Wimnat said:
OK so in the 32 bit buffer you have your sign bit and then the max number...
0 1111 1111 1111 1111 1111 1111 1111 111
and if you exceed this max number by one then rather than the number keeping the sign bit and overflowing the other side, the sign bit is overwritten?
2147483648 =
1 0000 0000 0000 0000 0000 0000 0000 000
and then if the number grows any bigger than 32 bits then memory overflows and the program exits?
No. Nothing happened to the memory, and the program did not crash - it terminated normally.
The number the computer was trying to calculate was 1000000000000 (or 10^12). As others have said, this does not fit into a 32 bit integer. What you get is the lowest 32 bits of the result. As an analogy, suppose (in decimal) I have registers that only hold 2 digits.
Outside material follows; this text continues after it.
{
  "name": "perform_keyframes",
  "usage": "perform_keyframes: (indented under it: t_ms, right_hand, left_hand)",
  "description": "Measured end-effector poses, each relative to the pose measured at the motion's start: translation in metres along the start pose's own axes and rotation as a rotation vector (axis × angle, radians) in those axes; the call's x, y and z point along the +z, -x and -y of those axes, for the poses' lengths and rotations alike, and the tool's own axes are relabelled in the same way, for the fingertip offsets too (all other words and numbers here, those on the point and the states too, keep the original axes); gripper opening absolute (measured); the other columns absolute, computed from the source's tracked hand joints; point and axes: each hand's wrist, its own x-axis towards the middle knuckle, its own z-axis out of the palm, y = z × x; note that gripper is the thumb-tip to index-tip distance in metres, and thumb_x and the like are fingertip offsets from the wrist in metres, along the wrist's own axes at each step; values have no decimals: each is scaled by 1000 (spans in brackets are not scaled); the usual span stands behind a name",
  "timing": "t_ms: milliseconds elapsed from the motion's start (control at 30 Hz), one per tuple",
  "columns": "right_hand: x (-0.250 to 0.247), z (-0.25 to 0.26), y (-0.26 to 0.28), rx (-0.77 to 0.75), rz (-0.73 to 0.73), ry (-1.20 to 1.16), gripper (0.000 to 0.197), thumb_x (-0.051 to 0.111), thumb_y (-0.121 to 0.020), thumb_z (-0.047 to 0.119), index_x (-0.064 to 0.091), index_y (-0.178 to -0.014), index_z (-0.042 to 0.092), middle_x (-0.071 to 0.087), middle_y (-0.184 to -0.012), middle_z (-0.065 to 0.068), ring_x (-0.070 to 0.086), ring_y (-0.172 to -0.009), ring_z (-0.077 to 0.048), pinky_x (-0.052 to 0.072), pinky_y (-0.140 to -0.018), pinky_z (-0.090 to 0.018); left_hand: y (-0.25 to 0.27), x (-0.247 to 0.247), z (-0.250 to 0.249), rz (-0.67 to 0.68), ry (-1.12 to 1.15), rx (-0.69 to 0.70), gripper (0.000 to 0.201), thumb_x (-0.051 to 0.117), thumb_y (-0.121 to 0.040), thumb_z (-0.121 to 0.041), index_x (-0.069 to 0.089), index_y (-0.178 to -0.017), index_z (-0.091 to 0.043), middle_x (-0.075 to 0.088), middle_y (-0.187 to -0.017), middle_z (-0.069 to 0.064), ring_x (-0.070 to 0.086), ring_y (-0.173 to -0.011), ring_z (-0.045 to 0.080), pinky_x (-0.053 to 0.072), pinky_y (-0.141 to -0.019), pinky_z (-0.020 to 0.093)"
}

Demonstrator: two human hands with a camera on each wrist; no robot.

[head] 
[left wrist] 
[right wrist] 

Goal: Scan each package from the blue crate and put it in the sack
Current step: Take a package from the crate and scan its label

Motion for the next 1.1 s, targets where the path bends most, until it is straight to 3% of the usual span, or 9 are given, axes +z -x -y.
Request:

If I try to multiply 21x21, you'd expect to get 441, but the result will end up as only the bottom two digits; that is, 41.
In this case, 10^12 = 232*2^32 + 3567587328. That is, the lowest 32 bits of the result is 3567587328 (11010100101001010001000000000000 in binary). The reason the computer shows this as a negative number is because you are using a signed int, which means the top most bit represents -2^31 rather than 2^31. So the signed equivalent of 3567587328 is 3567587328 - 2^32, which is -727379968.
Nothing "bad" has happened during any of this (other than getting an answer you might not expect). Nothing happened to any stack, heap, etc. How coul it - your program makes no use of such resources. The reason the program terminates is simply because the answer is less than 0, and the condition in the while loop is "(i > 0)".
If you define i to be an "unsigned int", you will find the value of i on the 4th time around the loop is 3567587328 (as above), which is clearly wrong, but won't cause the program to terminate. Without checking, I think you'll find the program will now terminate after 11 iterations when the value of i will be zero. This is because 8 | 1000, so you are effectively adding 3 binary zeros on the end of i each time through. So after 11 iterations, the lowest 32 bits of i will be zero.